Scraper - Automatic sample sentences extracted in Pull Request

Hi everyone

I’ve just merged a change to the infrastructure of the Common Voice Scraper. For every Pull Request there will be an automatic extraction of about 5000 sentences for you to validate your code changes. Additionally some automated tests are run to validate that your changes won’t break anything.

Edit - 2021-04-24: Note that GitHub does not automatically run the pipeline if you are a first time contributor. If your sample extraction doesn’t get approved within a day, please reach out to us on Matrix.

This will look like this:

The extraction takes between 5 and 10 minutes. Once it’s done, GitHub will tell you with a green mark:

To find the extracted sentences, click on “Show all checks” on the right side and click on the “Detail” link for the “Sample Extraction / extract” row. This will lead you to

where you can inspect the logs if wanted, or more importantly, download the extracted sentences through the top right corner “Artifacts” dropdown. It will download a zip file which contains one text file with all the extracted sample sentences. Note that these come from Wikipedia, so please do not upload them to the database, this will be done by the team to extract all sentences we can, and not just the sample. However with this sample you can validate your rules and further adjust them.
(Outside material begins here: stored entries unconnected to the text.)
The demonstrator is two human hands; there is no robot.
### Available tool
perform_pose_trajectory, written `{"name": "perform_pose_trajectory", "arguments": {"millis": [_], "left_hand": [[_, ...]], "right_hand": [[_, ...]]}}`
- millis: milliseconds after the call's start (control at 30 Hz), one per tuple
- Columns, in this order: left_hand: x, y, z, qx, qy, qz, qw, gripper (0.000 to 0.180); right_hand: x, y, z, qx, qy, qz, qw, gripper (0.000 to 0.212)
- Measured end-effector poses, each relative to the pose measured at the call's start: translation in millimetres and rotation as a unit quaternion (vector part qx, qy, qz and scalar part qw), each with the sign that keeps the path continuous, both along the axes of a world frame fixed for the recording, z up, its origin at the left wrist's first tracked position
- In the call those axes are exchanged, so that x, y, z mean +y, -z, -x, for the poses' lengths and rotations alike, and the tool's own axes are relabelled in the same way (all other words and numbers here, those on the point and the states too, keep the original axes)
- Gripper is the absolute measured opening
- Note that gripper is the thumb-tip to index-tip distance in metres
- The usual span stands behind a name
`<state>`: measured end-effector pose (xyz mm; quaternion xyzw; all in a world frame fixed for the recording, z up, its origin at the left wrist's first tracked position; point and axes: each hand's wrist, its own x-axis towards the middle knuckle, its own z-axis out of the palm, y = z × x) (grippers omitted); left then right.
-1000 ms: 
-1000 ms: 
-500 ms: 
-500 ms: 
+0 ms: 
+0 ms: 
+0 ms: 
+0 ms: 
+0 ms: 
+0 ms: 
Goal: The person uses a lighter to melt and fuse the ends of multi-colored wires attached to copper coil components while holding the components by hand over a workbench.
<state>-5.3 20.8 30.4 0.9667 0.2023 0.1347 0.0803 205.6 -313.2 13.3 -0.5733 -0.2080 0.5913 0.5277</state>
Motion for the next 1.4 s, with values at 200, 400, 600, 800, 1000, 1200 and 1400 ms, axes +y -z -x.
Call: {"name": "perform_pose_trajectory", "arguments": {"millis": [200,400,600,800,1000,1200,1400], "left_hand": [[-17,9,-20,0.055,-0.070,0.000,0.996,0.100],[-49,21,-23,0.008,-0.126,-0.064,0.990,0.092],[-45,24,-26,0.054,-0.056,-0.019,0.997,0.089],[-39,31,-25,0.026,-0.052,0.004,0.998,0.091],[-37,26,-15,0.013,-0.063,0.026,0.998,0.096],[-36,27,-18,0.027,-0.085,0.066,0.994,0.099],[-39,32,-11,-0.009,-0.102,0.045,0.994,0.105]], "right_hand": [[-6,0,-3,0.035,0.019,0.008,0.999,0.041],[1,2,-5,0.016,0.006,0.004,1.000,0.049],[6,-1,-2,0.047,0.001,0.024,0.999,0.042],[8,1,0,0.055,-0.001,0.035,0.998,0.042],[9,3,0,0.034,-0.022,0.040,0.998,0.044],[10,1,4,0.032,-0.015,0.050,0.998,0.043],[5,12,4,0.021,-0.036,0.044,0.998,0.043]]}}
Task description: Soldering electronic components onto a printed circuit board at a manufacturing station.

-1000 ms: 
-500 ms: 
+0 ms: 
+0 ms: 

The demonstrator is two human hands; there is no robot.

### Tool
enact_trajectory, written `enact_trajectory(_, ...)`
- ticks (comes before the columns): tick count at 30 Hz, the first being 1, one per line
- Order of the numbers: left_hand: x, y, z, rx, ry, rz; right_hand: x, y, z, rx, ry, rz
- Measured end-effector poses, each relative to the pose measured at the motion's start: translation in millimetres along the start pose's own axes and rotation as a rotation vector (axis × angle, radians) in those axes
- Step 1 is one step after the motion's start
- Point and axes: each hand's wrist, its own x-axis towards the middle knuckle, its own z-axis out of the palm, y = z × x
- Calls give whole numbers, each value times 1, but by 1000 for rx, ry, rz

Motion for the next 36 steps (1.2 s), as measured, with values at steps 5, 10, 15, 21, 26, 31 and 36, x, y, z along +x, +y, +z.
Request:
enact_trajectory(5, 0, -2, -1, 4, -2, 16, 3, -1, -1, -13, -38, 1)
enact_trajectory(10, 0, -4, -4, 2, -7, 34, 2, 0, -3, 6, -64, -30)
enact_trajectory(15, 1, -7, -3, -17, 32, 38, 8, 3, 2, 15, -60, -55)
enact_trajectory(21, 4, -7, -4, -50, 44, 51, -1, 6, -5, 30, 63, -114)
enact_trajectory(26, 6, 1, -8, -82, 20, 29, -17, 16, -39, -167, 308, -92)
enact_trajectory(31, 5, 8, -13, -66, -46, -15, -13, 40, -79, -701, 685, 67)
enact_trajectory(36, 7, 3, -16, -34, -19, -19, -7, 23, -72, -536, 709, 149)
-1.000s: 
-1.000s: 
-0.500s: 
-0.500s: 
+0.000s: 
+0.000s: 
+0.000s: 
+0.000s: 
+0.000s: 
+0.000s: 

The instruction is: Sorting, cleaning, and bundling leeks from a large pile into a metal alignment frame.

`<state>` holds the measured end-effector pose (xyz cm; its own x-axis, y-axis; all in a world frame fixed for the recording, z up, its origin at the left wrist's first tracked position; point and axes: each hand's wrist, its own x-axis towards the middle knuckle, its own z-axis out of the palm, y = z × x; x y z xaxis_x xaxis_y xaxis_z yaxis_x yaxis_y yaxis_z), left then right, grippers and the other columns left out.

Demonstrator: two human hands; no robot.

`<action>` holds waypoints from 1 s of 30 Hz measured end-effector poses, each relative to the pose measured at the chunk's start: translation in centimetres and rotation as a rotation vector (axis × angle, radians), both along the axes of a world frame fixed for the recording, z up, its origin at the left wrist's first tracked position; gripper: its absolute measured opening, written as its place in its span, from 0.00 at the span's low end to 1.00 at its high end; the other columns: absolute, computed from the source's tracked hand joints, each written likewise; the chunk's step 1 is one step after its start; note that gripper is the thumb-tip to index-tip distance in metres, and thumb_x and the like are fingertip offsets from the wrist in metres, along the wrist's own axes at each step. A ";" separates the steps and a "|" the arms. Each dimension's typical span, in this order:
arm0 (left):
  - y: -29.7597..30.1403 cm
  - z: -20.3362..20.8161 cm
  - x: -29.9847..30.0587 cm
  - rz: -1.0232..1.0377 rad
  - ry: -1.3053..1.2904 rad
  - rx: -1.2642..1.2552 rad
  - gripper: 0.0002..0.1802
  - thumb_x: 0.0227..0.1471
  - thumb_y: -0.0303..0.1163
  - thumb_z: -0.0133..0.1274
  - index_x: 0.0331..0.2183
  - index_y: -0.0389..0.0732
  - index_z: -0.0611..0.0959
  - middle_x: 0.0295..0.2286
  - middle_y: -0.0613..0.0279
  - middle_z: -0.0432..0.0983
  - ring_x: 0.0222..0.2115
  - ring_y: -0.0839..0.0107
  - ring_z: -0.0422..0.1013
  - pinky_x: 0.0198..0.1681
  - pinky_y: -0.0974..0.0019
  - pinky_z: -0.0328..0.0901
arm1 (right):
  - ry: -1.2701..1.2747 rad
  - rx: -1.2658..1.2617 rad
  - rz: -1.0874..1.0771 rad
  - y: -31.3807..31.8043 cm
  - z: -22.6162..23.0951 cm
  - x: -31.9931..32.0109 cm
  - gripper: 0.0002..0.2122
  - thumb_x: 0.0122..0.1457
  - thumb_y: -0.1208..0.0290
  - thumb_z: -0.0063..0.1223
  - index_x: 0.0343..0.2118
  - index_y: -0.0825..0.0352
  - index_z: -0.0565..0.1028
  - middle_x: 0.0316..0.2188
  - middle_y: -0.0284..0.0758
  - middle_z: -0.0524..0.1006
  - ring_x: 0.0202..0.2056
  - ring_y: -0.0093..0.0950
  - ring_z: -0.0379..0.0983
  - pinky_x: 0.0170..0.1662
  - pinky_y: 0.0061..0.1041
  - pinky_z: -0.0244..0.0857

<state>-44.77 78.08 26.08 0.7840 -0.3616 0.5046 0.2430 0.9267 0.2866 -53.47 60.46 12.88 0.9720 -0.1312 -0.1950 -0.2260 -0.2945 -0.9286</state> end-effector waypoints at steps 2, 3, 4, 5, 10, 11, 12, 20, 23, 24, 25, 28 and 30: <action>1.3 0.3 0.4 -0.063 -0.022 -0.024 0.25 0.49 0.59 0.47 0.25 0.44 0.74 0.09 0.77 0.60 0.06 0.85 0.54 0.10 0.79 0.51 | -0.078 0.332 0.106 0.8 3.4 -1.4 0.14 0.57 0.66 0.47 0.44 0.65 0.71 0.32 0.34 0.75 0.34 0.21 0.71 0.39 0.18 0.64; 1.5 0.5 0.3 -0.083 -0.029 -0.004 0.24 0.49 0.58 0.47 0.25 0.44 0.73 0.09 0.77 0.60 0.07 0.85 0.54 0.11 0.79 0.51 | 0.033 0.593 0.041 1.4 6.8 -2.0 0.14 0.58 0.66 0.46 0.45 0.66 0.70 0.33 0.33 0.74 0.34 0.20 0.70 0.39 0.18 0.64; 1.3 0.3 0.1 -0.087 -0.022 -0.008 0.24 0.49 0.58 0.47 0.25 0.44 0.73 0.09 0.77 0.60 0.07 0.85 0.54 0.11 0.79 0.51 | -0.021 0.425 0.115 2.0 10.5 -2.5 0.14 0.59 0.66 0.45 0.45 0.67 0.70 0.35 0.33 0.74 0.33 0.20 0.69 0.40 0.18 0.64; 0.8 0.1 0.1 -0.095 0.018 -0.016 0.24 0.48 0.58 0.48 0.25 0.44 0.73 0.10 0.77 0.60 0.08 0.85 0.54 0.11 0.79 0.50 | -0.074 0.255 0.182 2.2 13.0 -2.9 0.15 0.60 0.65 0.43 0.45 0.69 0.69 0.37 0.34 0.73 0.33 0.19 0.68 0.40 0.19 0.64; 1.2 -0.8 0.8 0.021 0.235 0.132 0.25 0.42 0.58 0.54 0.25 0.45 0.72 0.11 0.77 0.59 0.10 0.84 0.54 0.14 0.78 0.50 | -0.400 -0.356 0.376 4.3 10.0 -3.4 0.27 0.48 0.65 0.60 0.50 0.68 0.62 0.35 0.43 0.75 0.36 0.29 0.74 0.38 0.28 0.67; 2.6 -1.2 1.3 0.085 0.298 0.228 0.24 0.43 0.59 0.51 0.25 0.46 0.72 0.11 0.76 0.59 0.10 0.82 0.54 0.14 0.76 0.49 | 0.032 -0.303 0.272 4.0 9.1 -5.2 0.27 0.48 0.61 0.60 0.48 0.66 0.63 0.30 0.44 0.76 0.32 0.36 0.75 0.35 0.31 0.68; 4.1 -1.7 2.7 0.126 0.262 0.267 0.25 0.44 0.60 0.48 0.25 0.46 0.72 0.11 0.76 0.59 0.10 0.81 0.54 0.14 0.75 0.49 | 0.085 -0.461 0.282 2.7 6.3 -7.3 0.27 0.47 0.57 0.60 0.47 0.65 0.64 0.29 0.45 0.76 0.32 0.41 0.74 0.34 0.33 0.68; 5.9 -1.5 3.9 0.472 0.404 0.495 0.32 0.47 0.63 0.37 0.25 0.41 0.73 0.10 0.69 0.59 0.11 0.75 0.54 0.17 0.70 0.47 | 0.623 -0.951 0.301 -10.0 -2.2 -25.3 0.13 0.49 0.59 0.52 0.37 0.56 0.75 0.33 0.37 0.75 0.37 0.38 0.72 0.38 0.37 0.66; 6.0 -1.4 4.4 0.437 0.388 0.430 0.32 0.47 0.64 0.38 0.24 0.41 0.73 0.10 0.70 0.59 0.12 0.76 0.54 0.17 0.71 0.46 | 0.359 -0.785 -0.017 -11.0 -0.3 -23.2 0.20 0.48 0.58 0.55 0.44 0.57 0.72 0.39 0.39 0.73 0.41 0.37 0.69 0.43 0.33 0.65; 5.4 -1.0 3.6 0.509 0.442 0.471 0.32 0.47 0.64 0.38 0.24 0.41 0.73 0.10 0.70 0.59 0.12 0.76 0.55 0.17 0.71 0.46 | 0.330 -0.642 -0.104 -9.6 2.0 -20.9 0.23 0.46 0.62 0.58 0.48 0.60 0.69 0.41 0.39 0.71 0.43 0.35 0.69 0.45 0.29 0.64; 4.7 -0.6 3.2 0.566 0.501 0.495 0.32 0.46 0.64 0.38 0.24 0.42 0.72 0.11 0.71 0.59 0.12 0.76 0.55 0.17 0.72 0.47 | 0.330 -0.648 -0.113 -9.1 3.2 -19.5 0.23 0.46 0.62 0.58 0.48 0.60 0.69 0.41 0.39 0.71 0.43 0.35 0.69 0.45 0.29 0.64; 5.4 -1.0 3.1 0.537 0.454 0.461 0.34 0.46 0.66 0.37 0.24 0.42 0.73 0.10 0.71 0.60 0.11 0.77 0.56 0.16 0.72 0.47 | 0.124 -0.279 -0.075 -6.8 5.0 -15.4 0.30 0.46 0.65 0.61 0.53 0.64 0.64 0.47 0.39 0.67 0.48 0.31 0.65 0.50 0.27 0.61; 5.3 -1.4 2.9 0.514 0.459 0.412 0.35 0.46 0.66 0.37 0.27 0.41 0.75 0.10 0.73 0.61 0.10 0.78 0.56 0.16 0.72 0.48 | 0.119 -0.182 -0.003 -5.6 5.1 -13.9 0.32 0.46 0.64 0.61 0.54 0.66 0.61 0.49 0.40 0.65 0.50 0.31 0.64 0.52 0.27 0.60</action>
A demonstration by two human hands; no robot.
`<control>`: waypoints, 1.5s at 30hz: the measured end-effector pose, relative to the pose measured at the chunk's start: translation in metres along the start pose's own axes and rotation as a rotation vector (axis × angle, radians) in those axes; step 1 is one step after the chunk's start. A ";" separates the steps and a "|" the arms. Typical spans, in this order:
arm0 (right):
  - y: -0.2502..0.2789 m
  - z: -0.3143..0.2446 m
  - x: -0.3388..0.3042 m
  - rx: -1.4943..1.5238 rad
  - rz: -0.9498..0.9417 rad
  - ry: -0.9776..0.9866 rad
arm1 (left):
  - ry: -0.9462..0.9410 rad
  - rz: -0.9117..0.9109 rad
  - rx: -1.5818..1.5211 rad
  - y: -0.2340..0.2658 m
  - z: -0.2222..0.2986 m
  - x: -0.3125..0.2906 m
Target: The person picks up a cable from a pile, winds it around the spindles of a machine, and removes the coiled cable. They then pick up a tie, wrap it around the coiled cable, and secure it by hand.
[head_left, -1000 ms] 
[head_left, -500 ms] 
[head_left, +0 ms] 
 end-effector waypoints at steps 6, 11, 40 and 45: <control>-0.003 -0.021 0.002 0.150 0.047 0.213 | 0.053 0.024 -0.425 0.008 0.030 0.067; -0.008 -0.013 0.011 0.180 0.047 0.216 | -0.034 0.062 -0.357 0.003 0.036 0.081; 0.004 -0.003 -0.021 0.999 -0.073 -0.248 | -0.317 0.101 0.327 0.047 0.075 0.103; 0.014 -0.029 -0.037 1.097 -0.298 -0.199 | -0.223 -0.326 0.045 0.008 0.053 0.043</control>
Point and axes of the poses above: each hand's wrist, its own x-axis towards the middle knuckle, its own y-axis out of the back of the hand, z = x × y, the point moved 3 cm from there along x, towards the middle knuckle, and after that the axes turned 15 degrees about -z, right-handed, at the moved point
For this to work, make sure that

  • the rules file name is the ISO code, such as en.toml or hi.toml
  • the blacklist file has the same format, such as en.txt or hi.toml

Also note that the extraction command locally will need to be changed for the language parameter, passing en instead of english and so forth:

cargo run -- extract -l en -d path/to/files

If you’d like to contribute another language, please head over to [Technical feedback needed] Wikipedia extractor script beta to learn more. I’m also happy to answer any questions over at chat.mozilla.org in the #common-voice-scraper:mozilla.org room.

Also feel free to ask any questions regarding this sample extraction here.

Thanks!
Michael

1 Like

Thanks for this @mkohler, this is fundamental step into making content extraction accessible to non-technical contributors!